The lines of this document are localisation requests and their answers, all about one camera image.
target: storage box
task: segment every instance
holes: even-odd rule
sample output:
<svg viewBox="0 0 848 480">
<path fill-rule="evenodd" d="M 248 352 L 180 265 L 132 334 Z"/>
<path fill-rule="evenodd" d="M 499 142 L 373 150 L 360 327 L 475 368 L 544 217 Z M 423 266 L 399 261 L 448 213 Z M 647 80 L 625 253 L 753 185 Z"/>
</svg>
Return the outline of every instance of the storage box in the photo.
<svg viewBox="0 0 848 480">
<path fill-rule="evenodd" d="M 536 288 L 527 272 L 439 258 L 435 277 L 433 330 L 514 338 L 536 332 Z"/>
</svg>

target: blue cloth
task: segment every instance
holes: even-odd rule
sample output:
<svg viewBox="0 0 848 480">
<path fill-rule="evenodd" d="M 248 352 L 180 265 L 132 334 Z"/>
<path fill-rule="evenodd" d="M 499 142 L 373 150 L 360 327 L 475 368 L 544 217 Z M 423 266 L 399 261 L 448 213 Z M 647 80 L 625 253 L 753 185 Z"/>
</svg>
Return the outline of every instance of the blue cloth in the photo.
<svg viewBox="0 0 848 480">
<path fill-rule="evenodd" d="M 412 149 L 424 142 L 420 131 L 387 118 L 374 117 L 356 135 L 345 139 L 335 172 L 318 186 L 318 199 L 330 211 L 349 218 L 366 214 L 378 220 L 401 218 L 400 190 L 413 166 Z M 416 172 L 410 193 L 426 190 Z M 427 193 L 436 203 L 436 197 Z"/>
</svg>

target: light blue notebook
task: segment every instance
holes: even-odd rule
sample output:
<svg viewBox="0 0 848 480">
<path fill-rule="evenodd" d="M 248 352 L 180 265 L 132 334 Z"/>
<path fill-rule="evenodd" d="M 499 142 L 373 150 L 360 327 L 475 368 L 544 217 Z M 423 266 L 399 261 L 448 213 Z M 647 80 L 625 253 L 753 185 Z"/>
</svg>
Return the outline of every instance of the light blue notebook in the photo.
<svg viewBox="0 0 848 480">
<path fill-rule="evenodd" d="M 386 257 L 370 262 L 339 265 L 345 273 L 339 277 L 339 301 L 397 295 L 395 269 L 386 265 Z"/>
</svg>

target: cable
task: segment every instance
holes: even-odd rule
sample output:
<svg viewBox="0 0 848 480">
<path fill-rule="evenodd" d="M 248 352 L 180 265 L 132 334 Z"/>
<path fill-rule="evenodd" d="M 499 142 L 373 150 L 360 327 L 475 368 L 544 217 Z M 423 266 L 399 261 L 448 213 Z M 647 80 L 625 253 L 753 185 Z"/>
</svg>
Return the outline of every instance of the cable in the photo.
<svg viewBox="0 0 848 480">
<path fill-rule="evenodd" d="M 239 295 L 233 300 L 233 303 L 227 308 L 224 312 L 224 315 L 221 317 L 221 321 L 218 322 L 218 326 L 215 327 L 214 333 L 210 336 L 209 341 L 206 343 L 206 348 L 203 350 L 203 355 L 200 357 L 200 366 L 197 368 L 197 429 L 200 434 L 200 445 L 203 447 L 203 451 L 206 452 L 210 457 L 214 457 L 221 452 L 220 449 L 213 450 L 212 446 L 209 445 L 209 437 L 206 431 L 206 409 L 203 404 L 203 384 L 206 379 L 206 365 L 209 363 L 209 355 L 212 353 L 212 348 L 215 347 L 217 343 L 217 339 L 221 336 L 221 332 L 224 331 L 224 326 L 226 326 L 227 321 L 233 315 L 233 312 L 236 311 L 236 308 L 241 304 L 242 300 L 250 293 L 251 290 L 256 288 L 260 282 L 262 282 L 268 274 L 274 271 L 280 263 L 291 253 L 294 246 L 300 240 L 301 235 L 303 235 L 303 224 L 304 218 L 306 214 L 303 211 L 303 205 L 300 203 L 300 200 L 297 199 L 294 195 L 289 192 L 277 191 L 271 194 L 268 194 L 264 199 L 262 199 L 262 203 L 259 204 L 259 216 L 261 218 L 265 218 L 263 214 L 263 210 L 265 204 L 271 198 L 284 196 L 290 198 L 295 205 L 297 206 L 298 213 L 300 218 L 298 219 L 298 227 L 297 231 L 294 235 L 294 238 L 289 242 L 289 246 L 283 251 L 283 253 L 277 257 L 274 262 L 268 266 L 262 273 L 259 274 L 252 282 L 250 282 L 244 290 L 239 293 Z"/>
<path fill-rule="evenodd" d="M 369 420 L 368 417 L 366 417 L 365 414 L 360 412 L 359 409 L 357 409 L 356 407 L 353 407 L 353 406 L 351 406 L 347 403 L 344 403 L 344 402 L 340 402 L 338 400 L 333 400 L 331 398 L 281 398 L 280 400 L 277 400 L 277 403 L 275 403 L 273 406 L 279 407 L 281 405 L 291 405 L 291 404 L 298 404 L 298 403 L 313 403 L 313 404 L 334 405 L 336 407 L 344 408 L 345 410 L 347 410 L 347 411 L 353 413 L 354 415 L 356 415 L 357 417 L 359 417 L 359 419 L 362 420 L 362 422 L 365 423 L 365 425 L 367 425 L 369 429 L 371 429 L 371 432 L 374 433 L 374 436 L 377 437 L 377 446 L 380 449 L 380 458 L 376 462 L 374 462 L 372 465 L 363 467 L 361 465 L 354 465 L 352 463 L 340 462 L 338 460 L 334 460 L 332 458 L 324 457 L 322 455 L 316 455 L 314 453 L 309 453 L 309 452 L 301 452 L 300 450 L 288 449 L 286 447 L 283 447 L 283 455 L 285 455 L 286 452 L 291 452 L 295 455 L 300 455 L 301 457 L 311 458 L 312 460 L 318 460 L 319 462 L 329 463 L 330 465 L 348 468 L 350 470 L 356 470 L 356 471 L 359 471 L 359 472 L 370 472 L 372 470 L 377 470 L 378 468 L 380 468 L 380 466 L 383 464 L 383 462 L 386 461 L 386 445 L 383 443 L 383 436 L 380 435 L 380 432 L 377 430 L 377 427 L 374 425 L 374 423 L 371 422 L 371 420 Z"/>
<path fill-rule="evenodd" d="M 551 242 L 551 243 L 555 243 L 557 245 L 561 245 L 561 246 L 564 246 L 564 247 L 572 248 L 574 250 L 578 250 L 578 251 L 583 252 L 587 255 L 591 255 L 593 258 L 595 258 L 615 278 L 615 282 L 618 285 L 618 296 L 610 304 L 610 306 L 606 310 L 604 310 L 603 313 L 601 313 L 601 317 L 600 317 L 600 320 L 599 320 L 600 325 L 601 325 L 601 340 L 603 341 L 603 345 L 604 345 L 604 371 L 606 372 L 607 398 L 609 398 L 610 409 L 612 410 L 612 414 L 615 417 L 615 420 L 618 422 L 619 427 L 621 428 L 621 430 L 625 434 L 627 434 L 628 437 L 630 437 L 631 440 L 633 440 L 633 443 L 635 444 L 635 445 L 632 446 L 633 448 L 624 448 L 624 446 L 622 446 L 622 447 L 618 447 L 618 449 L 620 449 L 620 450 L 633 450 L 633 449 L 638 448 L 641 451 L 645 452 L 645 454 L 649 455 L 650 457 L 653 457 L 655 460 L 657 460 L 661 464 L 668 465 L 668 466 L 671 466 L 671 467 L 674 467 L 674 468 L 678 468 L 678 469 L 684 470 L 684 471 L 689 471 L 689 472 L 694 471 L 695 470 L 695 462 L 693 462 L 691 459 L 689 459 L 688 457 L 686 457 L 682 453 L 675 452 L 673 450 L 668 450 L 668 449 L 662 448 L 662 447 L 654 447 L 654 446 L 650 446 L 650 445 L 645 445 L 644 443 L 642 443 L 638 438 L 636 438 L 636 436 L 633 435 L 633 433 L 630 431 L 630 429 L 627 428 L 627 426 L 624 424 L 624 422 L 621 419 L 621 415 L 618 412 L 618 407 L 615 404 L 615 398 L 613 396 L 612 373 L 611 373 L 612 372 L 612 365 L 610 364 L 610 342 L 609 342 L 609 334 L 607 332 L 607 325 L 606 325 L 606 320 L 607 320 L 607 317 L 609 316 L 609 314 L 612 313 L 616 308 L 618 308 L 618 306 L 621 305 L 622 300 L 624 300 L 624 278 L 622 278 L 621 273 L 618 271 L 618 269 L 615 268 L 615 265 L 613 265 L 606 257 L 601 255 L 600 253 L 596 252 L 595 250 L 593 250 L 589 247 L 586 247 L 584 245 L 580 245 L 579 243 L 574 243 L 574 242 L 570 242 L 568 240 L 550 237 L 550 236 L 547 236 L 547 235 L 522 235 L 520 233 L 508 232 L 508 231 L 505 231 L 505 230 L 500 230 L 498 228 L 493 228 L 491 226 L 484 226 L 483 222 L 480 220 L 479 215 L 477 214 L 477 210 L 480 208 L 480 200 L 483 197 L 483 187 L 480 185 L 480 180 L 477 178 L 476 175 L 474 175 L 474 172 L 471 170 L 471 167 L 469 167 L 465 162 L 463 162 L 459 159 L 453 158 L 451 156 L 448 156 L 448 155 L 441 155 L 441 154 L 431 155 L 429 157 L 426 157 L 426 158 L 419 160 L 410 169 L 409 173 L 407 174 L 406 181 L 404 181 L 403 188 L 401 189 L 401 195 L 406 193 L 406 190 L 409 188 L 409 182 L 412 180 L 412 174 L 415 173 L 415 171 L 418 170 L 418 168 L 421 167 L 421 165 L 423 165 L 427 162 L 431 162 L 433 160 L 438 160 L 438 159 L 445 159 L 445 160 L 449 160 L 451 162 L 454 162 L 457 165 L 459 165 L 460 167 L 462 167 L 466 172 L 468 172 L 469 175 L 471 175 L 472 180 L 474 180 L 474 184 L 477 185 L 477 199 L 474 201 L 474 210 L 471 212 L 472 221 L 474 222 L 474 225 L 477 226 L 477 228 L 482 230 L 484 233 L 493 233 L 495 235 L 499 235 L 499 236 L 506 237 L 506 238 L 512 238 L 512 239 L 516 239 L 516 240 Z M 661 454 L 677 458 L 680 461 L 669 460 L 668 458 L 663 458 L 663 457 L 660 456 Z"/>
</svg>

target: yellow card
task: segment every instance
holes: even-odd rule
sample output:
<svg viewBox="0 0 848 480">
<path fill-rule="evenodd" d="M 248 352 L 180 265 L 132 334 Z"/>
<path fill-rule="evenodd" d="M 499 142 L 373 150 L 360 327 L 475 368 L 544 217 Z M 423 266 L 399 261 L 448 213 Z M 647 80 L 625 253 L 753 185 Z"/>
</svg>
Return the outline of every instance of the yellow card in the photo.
______
Requirement: Return every line above that contains the word "target".

Solved exercise:
target: storage box
target: blue cloth
target: light blue notebook
target: cable
target: yellow card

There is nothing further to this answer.